# Exercise details:
Each line below from the one containing "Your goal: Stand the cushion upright" through the one containing "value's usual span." is to be given again exactly, and no line outside that span.

# Data for this task:
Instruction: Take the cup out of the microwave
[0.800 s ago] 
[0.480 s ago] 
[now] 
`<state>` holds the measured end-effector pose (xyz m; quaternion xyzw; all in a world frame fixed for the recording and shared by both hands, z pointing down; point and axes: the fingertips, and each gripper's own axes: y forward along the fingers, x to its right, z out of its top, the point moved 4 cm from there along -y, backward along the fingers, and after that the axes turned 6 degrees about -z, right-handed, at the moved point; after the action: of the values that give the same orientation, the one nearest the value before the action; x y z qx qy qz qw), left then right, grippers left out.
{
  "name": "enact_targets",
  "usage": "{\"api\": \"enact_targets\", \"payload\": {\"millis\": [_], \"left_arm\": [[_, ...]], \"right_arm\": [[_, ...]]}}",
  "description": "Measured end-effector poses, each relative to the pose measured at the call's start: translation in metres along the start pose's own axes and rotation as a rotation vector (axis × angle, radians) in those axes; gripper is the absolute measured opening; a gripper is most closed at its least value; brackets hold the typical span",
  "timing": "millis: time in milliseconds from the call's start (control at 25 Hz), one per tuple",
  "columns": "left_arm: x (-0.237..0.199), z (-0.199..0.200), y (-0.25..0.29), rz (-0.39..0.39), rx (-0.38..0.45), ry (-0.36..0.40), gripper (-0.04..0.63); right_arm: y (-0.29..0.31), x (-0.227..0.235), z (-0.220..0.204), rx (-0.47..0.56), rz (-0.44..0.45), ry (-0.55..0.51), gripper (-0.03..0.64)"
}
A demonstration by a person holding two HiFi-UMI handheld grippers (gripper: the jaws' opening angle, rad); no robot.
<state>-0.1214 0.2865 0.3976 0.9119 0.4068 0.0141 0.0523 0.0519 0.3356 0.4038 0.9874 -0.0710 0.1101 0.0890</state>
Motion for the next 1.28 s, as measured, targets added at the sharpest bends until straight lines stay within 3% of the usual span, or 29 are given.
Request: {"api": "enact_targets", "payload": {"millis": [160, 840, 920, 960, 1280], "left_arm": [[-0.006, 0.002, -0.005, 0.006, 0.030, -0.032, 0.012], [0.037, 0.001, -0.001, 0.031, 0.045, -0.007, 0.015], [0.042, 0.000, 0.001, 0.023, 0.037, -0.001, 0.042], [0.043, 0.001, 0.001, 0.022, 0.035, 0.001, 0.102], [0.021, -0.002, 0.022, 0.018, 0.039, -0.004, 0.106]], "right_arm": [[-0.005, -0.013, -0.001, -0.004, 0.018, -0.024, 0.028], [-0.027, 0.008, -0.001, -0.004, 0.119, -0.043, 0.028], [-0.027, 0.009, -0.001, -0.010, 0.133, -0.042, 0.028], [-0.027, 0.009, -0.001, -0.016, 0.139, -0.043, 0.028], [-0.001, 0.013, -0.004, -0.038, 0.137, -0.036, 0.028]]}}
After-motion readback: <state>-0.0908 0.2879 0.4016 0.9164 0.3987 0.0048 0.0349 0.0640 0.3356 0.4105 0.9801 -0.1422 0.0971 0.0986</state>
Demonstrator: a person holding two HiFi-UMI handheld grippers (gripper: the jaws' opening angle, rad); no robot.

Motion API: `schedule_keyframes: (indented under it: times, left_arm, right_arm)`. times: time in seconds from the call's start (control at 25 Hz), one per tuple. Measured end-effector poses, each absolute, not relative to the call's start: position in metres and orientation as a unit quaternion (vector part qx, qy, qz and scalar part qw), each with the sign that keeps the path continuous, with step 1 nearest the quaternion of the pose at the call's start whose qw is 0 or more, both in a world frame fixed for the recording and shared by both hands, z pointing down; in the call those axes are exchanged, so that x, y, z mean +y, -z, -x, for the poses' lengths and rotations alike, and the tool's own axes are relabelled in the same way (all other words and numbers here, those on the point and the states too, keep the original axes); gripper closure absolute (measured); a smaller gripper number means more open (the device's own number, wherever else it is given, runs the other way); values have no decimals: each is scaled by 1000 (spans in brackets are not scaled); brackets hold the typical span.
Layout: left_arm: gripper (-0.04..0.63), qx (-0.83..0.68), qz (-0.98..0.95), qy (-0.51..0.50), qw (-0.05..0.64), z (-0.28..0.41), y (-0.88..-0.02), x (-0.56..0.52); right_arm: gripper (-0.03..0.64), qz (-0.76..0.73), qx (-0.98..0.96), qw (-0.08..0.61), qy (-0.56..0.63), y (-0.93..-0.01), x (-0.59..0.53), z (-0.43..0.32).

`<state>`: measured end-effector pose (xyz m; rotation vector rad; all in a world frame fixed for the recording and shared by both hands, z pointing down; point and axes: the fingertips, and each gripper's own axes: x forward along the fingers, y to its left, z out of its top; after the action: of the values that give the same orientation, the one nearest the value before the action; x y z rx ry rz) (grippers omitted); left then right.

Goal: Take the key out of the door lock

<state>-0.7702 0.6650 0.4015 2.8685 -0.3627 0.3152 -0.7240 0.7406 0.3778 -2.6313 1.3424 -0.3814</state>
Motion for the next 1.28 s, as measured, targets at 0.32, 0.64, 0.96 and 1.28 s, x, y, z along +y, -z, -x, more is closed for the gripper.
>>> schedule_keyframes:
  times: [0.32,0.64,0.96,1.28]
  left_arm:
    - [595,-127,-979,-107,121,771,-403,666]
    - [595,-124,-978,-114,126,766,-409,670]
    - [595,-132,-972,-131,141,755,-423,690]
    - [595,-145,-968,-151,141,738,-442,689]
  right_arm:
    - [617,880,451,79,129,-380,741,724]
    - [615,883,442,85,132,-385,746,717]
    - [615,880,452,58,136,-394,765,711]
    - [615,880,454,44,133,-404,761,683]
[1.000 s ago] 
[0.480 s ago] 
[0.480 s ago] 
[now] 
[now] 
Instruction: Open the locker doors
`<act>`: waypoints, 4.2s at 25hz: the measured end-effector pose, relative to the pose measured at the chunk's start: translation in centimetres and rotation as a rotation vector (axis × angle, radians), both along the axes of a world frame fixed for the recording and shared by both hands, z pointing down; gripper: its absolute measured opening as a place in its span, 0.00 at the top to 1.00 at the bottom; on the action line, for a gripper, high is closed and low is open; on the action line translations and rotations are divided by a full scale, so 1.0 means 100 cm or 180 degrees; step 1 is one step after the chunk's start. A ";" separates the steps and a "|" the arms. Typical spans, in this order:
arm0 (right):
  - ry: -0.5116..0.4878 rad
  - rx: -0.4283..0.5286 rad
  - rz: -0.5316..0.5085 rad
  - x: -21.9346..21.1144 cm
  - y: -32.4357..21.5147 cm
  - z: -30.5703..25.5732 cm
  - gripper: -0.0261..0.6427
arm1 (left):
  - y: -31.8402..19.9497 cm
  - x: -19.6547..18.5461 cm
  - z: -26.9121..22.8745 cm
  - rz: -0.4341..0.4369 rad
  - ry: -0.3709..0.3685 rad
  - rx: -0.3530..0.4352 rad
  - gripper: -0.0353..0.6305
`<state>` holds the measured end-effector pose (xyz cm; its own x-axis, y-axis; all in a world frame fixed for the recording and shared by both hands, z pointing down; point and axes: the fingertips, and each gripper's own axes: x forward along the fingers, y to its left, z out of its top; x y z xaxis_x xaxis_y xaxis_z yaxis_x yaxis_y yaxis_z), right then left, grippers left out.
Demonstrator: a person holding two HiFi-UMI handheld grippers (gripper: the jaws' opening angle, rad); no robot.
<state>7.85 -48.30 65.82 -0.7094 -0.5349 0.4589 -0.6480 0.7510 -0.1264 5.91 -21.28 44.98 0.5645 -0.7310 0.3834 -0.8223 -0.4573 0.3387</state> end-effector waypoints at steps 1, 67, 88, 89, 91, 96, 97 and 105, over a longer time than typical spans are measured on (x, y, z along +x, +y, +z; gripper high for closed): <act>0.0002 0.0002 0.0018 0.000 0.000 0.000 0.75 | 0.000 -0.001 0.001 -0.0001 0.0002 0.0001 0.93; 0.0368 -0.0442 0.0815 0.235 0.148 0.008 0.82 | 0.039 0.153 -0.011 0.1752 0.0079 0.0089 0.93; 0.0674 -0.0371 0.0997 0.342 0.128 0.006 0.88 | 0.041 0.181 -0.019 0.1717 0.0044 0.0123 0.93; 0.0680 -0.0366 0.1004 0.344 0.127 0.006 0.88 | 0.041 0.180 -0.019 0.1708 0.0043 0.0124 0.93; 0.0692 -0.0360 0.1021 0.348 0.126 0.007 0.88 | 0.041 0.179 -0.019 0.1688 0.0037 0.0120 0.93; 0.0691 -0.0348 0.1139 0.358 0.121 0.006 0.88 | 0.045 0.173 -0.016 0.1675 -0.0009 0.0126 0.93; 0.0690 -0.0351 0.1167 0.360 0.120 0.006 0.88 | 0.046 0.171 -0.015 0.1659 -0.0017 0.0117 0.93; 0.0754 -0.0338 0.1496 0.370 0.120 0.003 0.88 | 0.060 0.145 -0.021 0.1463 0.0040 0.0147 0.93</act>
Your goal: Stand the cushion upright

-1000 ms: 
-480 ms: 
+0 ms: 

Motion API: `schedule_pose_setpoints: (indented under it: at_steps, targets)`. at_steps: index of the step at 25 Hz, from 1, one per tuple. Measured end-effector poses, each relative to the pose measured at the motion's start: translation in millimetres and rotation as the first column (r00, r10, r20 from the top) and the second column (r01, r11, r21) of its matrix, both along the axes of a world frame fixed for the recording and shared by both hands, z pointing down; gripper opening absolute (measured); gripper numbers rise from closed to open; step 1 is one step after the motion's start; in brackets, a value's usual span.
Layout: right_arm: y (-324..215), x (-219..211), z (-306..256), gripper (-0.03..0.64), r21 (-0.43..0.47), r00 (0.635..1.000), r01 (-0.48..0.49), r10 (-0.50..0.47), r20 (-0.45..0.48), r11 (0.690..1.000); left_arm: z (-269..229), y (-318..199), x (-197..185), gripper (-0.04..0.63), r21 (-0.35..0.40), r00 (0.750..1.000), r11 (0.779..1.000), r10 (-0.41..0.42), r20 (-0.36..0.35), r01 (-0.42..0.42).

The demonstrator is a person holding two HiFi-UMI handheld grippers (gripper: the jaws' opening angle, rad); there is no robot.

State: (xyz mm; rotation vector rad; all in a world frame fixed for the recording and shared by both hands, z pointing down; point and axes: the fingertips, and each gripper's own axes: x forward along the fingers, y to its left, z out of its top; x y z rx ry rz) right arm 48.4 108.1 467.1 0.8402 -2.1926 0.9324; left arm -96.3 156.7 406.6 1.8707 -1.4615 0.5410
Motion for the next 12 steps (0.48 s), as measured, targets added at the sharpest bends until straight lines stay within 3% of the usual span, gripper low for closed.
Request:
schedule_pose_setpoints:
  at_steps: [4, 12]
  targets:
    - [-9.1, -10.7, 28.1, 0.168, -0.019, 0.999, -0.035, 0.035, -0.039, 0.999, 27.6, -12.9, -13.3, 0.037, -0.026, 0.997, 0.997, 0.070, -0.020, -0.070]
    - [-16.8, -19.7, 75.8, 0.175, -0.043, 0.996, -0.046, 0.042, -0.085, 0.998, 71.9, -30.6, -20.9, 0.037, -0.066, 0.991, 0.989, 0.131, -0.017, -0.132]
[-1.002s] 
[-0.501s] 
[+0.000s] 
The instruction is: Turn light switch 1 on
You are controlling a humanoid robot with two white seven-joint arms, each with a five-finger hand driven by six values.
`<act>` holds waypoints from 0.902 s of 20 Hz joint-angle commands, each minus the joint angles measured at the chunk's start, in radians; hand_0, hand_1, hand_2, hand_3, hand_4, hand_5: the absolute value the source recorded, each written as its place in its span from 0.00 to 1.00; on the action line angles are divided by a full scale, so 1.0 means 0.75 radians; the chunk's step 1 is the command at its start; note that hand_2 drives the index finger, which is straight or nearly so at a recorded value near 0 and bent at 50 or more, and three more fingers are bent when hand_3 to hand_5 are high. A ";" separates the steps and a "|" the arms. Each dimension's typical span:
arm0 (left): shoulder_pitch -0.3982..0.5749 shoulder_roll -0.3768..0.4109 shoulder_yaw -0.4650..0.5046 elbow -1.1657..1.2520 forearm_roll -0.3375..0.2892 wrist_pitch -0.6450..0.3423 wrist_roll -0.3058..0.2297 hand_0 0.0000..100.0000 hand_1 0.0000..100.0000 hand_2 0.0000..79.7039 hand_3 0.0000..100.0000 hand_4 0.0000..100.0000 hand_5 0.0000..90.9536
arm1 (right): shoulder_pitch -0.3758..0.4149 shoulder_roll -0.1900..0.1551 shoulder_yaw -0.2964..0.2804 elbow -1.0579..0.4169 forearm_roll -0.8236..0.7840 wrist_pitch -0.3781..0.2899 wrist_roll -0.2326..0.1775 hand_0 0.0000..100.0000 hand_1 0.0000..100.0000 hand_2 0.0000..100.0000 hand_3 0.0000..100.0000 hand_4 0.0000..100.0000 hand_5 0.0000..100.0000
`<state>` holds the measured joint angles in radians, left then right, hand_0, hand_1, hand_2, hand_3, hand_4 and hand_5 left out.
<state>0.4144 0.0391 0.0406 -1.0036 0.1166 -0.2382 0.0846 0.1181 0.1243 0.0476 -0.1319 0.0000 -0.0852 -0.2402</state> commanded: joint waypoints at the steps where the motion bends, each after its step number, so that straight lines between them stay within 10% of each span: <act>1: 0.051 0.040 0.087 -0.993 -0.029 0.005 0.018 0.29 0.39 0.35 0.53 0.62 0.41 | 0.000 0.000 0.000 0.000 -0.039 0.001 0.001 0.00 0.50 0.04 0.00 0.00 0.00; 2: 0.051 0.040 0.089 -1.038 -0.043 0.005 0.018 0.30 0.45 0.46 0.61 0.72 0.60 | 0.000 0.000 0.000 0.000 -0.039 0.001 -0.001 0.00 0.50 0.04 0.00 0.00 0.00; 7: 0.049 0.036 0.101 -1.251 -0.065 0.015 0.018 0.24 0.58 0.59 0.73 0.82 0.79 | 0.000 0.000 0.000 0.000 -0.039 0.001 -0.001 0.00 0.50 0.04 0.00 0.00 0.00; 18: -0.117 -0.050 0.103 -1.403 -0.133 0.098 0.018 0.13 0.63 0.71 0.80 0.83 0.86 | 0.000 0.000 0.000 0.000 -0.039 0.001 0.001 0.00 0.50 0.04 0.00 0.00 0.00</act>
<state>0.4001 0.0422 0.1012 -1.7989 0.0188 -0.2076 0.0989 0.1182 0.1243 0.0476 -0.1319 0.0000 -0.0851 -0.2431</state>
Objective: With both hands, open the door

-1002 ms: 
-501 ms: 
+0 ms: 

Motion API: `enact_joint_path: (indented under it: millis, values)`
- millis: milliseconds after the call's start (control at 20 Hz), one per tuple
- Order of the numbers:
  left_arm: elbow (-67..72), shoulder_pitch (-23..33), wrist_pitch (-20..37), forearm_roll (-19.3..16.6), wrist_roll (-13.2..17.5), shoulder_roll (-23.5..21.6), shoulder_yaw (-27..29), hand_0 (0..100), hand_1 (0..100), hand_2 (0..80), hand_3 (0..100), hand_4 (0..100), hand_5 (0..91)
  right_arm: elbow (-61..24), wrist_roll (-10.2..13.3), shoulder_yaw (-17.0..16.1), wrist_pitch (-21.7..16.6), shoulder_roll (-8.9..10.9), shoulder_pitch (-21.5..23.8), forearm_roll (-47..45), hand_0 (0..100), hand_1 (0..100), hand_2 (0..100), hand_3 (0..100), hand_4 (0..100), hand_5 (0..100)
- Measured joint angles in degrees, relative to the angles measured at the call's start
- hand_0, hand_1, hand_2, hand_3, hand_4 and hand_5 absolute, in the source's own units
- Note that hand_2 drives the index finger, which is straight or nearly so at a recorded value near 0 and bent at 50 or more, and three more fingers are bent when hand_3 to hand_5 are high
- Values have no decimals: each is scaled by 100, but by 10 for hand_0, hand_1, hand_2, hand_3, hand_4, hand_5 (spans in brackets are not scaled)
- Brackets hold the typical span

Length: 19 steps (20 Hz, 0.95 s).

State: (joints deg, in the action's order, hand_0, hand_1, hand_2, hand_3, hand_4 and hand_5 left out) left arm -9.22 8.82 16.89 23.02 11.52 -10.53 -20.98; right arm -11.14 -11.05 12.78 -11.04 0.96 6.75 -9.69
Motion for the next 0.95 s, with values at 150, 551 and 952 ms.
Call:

# Task response:
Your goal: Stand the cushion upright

-1000 ms: 
-480 ms: 
+0 ms: 

Motion API: `schedule_pose_setpoints: (indented under it: at_steps, targets)`. at_steps: index of the step at 25 Hz, from 1, one per tuple. Measured end-effector poses, each relative to the pose measured at the motion's start: translation in millimetres and rotation as the first column (r00, r10, r20 from the top) and the second column (r01, r11, r21) of its matrix, both along the axes of a world frame fixed for the recording and shared by both hands, z pointing down; gripper opening absolute (measured); gripper numbers rise from closed to open; step 1 is one step after the motion's start; in brackets, a value's usual span.

Output for the exercise is complete.